> **ABOUT THIS EXERCISE**
Leave the images out, and copy each of the records below exactly.

───── DATA ─────

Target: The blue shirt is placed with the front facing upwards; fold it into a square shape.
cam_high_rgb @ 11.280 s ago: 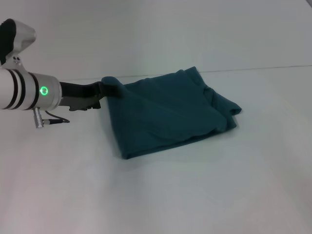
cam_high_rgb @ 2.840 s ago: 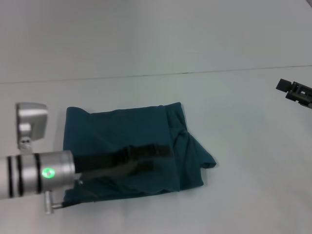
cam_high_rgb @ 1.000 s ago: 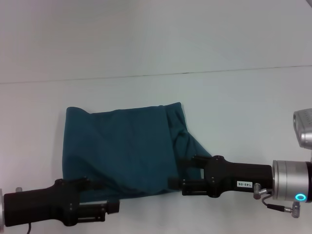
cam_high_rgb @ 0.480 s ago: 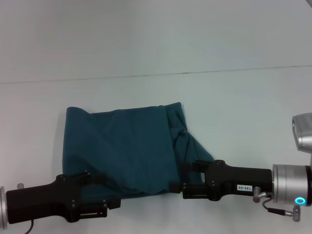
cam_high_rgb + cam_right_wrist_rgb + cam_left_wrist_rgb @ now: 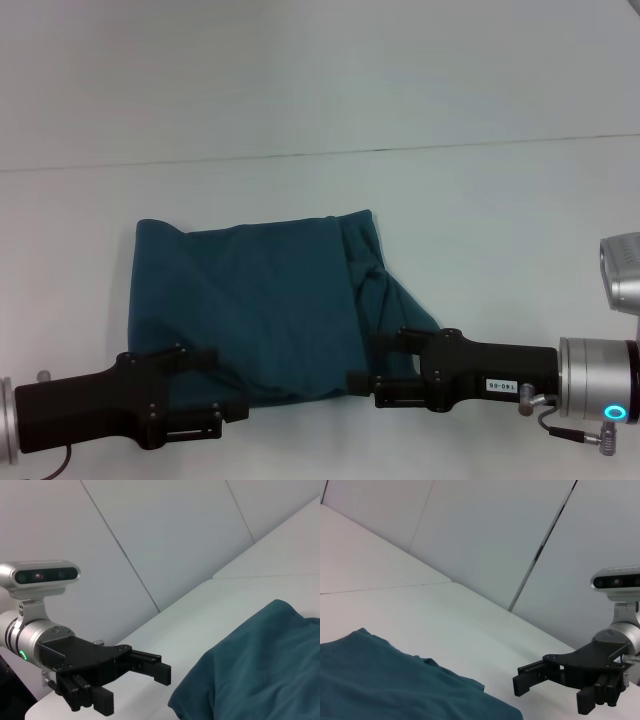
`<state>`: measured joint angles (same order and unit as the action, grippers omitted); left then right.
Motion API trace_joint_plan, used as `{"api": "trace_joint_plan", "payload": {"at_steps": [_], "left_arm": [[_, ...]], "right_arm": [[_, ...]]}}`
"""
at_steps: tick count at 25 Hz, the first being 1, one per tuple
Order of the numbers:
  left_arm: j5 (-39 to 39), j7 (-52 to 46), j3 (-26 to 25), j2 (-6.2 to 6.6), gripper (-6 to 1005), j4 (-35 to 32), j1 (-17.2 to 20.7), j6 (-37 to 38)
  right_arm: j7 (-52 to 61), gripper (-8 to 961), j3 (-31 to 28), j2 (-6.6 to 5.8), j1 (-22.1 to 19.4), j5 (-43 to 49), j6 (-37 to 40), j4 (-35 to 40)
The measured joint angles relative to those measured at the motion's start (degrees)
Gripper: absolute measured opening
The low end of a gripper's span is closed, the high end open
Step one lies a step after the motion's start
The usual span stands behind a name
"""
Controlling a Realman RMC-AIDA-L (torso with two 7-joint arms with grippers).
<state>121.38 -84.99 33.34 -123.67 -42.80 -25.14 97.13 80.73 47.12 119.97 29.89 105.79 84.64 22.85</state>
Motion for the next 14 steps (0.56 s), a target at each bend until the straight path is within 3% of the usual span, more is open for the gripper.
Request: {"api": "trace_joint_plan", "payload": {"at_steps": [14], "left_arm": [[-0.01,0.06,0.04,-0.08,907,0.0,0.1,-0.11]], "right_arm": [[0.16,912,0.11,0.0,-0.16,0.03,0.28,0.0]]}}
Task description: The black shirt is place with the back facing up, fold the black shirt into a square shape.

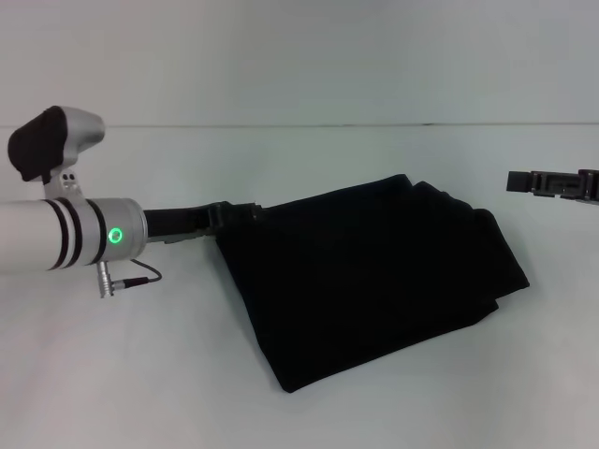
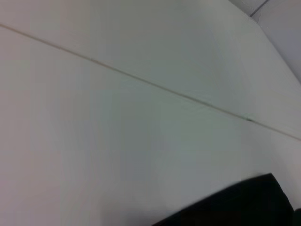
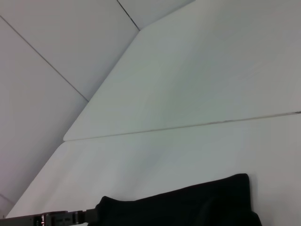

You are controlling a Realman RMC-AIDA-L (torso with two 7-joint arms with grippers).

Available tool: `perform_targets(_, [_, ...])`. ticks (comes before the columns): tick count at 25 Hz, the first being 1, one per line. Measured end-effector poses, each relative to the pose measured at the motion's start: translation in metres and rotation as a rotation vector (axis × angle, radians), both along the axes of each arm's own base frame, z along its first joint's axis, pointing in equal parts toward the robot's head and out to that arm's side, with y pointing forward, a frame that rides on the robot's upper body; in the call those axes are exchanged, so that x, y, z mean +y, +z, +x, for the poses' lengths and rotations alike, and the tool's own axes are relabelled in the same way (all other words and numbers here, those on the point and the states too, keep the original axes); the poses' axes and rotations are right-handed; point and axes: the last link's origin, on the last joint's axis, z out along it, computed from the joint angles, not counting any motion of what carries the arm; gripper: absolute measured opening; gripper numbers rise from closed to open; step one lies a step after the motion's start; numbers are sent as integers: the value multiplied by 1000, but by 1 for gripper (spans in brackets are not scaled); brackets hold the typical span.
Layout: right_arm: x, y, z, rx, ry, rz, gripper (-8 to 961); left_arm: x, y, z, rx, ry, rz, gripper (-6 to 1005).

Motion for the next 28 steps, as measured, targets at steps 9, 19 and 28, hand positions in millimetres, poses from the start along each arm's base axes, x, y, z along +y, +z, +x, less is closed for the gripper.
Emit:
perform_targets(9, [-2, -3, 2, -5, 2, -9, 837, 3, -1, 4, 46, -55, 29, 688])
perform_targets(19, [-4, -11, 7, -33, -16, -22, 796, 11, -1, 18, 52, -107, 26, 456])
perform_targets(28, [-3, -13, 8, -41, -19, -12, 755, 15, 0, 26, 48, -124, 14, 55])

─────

> **SOLVED EXERCISE**
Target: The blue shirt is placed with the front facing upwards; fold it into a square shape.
cam_high_rgb @ 11.280 s ago: 
cam_high_rgb @ 2.840 s ago: 
cam_high_rgb @ 1.000 s ago: 
cam_high_rgb @ 0.480 s ago: 
cam_high_rgb + cam_right_wrist_rgb + cam_left_wrist_rgb @ now: 
`<state>`: measured joint angles (same order and unit as the action, grippers omitted); left then right.
Motion API trace_joint_plan, used as `{"api": "trace_joint_plan", "payload": {"at_steps": [_], "left_arm": [[_, ...]], "right_arm": [[_, ...]]}}`
"""
at_steps: tick count at 25 Hz, the first being 1, one per tuple
Order of the numbers:
  left_arm: j5 (-39 to 39), j7 (-52 to 46), j3 (-26 to 25), j2 (-6.2 to 6.6), gripper (-6 to 1005), j4 (-35 to 32), j1 (-17.2 to 20.7), j6 (-37 to 38)
  right_arm: j7 (-52 to 61), gripper (-8 to 961), j3 (-31 to 28), j2 (-6.6 to 5.8), j1 (-22.1 to 19.4), j5 (-43 to 49), j6 (-37 to 40), j4 (-35 to 40)
The measured joint angles relative to those measured at the motion's start (degrees)
Gripper: absolute measured opening
The low end of a gripper's span is closed, the high end open
Step one lies a step after the motion's start
The usual span stands behind a name
"""
Controlling a Realman RMC-AIDA-L (torso with two 7-joint arms with grippers).
<state>121.38 -84.99 33.34 -123.67 -42.80 -25.14 97.13 80.73 47.12 119.97 29.89 105.79 84.64 22.85</state>
Motion for the next 14 steps (0.56 s), a target at each bend until the straight path is within 3% of the usual span, more is open for the gripper.
Request: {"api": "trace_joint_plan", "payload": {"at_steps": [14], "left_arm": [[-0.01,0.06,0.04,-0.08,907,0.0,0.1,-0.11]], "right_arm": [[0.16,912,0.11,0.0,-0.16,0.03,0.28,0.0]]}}
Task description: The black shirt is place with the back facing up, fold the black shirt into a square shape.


You are controlling a Realman RMC-AIDA-L (torso with two 7-joint arms with grippers).

Available tool: `perform_targets(_, [_, ...])`. ticks (comes before the columns): tick count at 25 Hz, the first being 1, one per line. Measured end-effector poses, each relative to the pose measured at the motion's start: translation in metres and rotation as a rotation vector (axis × angle, radians), both along the axes of each arm's own base frame, z along its first joint's axis, pointing in equal parts toward the robot's head and out to that arm's side, with y pointing forward, a frame that rides on the robot's upper body; in the call those axes are exchanged, so that x, y, z mean +y, +z, +x, for the poses' lengths and rotations alike, and the tool's own axes are relabelled in the same way (all other words and numbers here, those on the point and the states too, keep the original axes); the poses' axes and rotations are right-handed; point and axes: the last link's origin, on the last joint's axis, z out along it, computed from the joint angles, not counting any motion of what carries the arm; gripper: absolute measured opening; gripper numbers rise from closed to open; step one lies a step after the motion's start; numbers are sent as integers: the value multiplied by 1000, but by 1 for gripper (spans in brackets are not scaled); brackets hold the typical span.
Layout: right_arm: x, y, z, rx, ry, rz, gripper (-8 to 961); left_arm: x, y, z, rx, ry, rz, gripper (-6 to 1005).

Motion for the next 28 steps, as measured, targets at steps 9, 19 and 28, hand positions in millimetres, poses from the start along each arm's base axes, x, y, z along +y, +z, +x, less is closed for the gripper.
Emit:
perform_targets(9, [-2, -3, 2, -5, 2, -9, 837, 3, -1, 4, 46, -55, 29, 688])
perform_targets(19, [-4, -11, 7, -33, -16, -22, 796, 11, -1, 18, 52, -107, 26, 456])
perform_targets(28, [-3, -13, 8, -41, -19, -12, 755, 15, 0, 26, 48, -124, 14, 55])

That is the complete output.